Abstract
The real-world data is multimodal and to classify them by machine learning algorithms, features of both modalities must be transformed into common latent space. The high dimensional common space transformation of features lose their locality information and susceptible to noise. This research article has dealt with this issue of a semantic autoencoder and presents a novel algorithm with distinct mapped features with locality preservation into a commonly hidden space. We call it discriminative regularized semantic autoencoder (DRSAE). It maintains the low dimensional features in the manifold to manage the inter and intra-modality of the data. The data has multi labels, and these are transformed into an aware feature space. Conditional Principal label space transformation (CPLST) is used for it. With the two-fold proposed algorithm, we achieve a significant improvement in text retrieval form image query and image retrieval from the text query.
Introduction
In modern days the multimodal community applications are increased. The multimedia data, like images and videos, are generated in large quantities on the web. The users get the content from heavily generated multimedia data to fulfil their requirements. The text features are exacted from the multimedia data while users are searching for them. The text description of an image or video shows the content of the data. The cross-modal retrieval process is used to retrieve multimodal data. It can be used for both text and image, to retrieve images and text, respectively. It uses the correlations of different modalities for retrieval data. For example, if a user is interested in sportsman, an image query can be used by the user and estimated related multimodal information with text details, videos, and images. The cross-modal retrieval provides enhanced multimodal results compare to the single- modal retrieval. The flexible search experience is also provided to users by cross-modal retrieval. Due to different modalities inconsistency in cross-modal retrieval, the image and text representation fails to match with each other directly. Various semantic learning techniques have been proposed for image-text retrieval in the past. Cross model retrieval has been a major challenge due to different modalities data available for classification ex. The image is input to search for text query or vice-versa. This problem is overcome by a classical mapping function that represents the data into a common space. The common space [1, and 4] representation of data provides the same dimensionality to the different modalities, and similarity is estimated via the simple metric. The similar representation of data for cross-media content is the fundamental research problem. The common space representation is used for single media data. The semantic information, like the class label and label space, are used by some supervised and semi-supervised cross-modal retrieval for mapping into the common representation (Table 1). A manifold regularization is used to learn the cross-media features from the vector-valued RKHS (Reproducing Kernel Hilbert Spaces) with kernel transformation. The retrieval accuracy is improved by the RKHS algorithm of SCVM [3].
Notations
Notations
For the heterogeneous multimedia data of high dimension, the nonlinear learning methods are used to extract semantic similarity. The canonical correlation analysis and multiple kernel learning are used to capture semantic information of high dimensional data. A hybrid approach is also used to extract the semantic information of big data by combining modal sharing transfer sub-network and layer sharing correlation networks. In layer sharing correlation sub-networks, the semantic correlation information of cross-modal is used to complete the cross-modal retrieval task in the target domain [4].

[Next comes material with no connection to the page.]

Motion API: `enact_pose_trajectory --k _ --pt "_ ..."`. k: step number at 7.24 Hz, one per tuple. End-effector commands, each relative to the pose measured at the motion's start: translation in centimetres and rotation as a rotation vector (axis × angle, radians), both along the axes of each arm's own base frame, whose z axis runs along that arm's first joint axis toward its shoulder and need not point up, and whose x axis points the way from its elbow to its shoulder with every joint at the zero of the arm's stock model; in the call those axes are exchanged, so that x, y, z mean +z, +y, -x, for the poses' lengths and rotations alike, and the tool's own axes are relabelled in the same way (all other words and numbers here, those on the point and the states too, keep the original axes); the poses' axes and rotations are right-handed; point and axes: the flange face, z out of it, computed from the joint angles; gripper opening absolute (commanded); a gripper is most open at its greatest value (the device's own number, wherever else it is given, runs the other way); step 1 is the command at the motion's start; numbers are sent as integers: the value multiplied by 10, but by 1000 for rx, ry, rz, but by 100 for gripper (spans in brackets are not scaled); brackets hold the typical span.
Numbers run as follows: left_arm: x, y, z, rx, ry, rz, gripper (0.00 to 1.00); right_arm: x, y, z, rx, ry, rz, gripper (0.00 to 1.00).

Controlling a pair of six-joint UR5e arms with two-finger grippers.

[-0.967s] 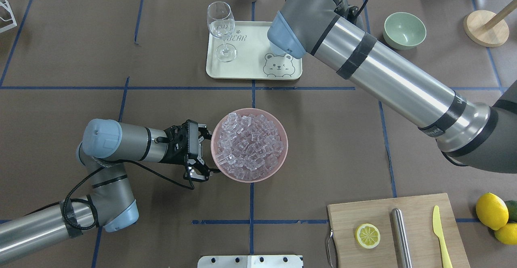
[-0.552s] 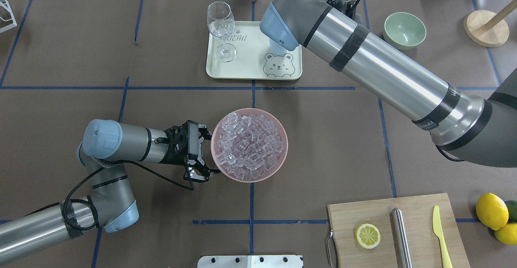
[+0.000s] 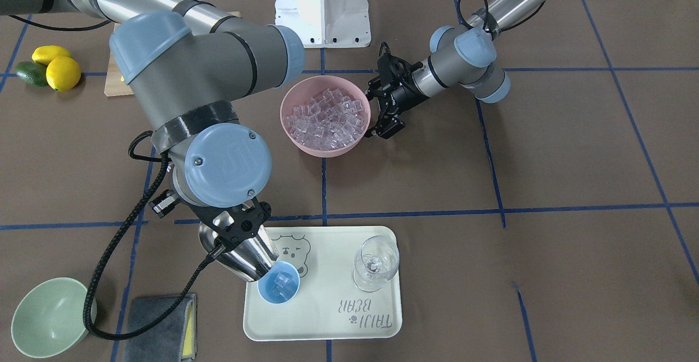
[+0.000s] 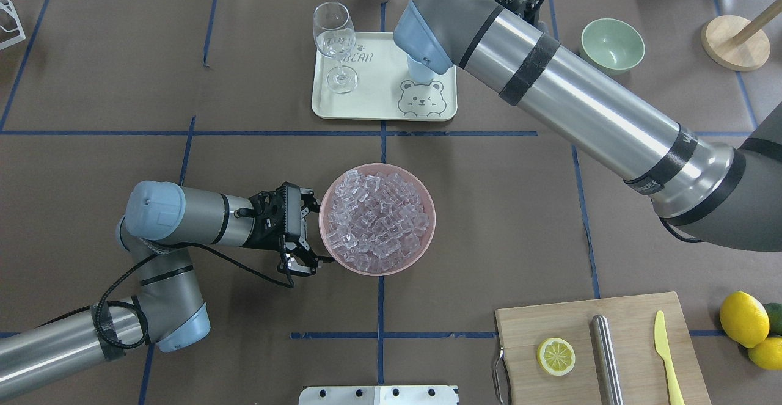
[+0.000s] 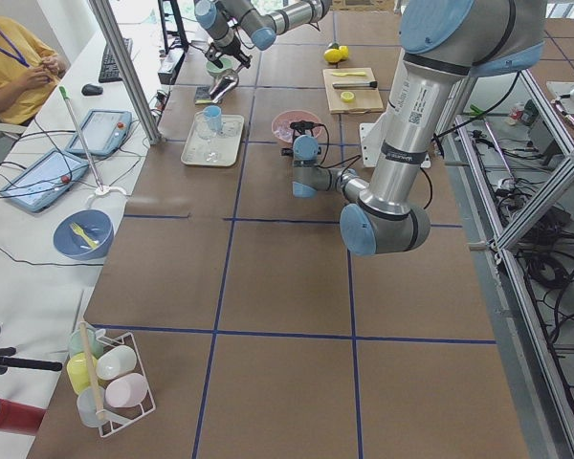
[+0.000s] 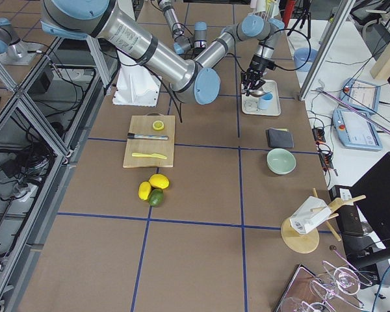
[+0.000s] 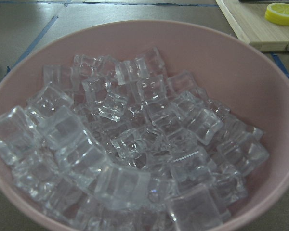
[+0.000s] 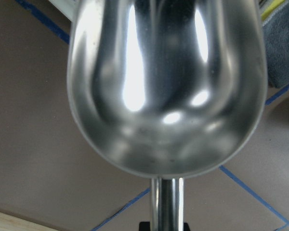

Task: Put ice in cup with scoop
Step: 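Tilt the scoop to pour ice into the light-blue cup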

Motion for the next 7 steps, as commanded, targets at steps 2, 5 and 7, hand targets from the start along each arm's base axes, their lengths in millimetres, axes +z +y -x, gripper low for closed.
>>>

Multilabel double-layer learning (MDLL) is proposed for the multilabel cross model retrieval task [5]. A deep supervised cross model retrieval (DSCMR) is developed, which provides a common space to compare the different modalities of the dataset. A combined model of image and text components of multimedia content is presented in [6]. The authors in [7] suggested a Scalable Deep Multi-Model Learning (SDML) for the cross model retrieval task. The SDML works on the principle of maximizing the between-class variation and minimizing the within-class variation. A Generalized Semi-Supervised Structured Subspaces learning (GSS-SL) is proposed for the cross model retrieval task [15]. A joint optimization framework with Kernel Correlation Maximization and Discriminative structure is presented for the cross model retrieval task [16]. A combination of different modalities, features selection and multi-model graph regularization scheme is proposed for the cross model retrieval task [17].

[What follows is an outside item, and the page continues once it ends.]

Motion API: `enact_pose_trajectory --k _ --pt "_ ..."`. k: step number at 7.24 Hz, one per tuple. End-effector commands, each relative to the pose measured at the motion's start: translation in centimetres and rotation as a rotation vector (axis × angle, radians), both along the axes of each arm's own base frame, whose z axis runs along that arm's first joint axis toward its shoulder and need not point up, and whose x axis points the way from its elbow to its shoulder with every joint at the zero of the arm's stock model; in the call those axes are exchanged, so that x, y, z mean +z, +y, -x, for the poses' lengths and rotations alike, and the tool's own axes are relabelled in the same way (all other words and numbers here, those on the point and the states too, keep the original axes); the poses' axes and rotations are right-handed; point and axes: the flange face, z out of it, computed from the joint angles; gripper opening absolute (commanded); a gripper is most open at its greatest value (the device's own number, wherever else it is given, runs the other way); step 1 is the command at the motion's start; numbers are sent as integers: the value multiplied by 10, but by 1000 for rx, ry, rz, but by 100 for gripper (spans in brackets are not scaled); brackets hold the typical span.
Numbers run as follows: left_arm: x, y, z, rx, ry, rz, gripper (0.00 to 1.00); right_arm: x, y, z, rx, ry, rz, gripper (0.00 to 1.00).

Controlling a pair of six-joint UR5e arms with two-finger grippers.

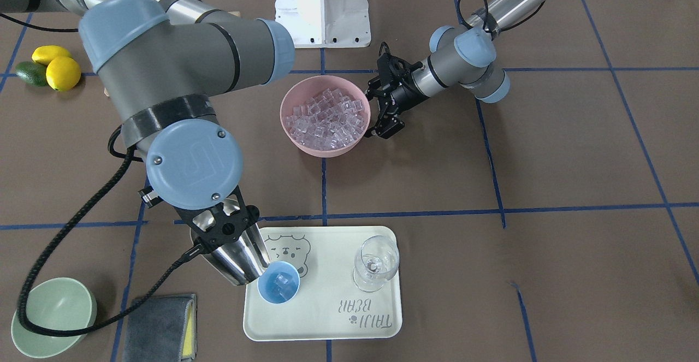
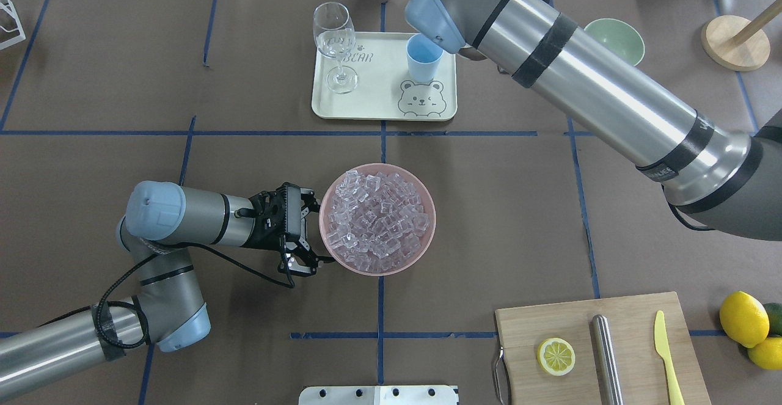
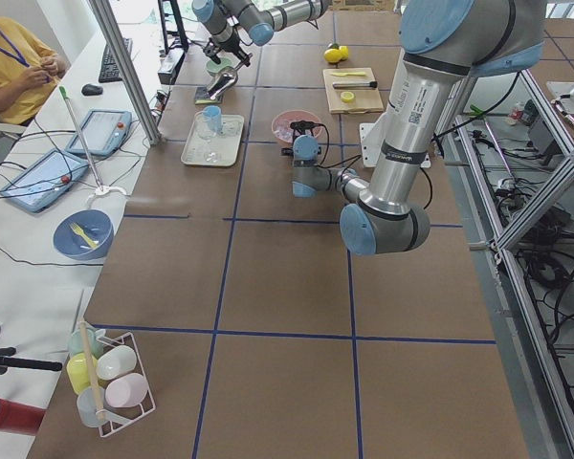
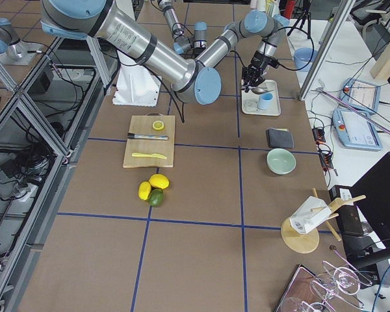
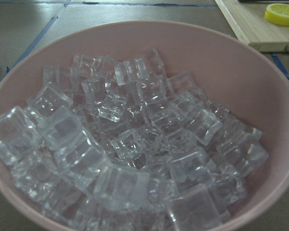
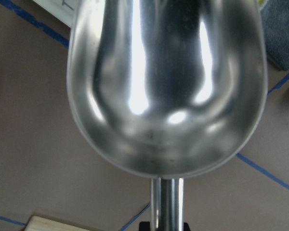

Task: Put ice in cup with scoop
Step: 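Tilt the scoop to pour ice into the light-blue cup, then carry the empty scoop back and lower it onto the table with the right gripper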

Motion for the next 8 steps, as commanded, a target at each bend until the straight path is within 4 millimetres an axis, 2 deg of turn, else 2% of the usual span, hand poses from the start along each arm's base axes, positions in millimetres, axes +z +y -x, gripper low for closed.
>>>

The retrieval tasks of cross-modal are divided into four subcategories; a) Single Label Paired (SL-P), b) Single Label Unpaired (SL-U), c) Multi-Label Paired (ML-P) and d) Multi-Label Unpaired (ML-U). In SL-P, the samples of two different modalities present in the one to one mapping. In SL-U, the paring is missing; ML-P deals with the multiple label data with the pair information. In ML-U, both modalities are having the number of multi labels data in different forms. The paired and unpaired data cross-modal retrieval is performed with the hashing methods. The cross-modal retrieval process is classified into a single label and multilabel. A single label sample is that in which each sample belongs to the single semantic class. There are some drawbacks present in the cross-modal approach. The semantic word representation can easily learn by the cross-modal retrieval compared to text word representation. In most of the multimodal retrieval concepts, the autoencoders [1, 8–12] are used for decoding the semantic information of data. The new assign weights are multiplied with the dimension and content of the image or text. The modalities of text and visual are encoded in vectors automatically.
Research gap
From the above discussion, we can point out the following research gaps: In multimodal, the features are mapped into common latent space, but these features lose their locality, which makes them prone to noise and false classification error. Binary Labels in multimodality analysis include only the label information and ignores the mapped feature information. The data is not divided into the same classes based on the features or label only. High-dimensional features transformation in the encoder is prone to noise. So, the features are also transformed in multimodal space with hypergraph regularization.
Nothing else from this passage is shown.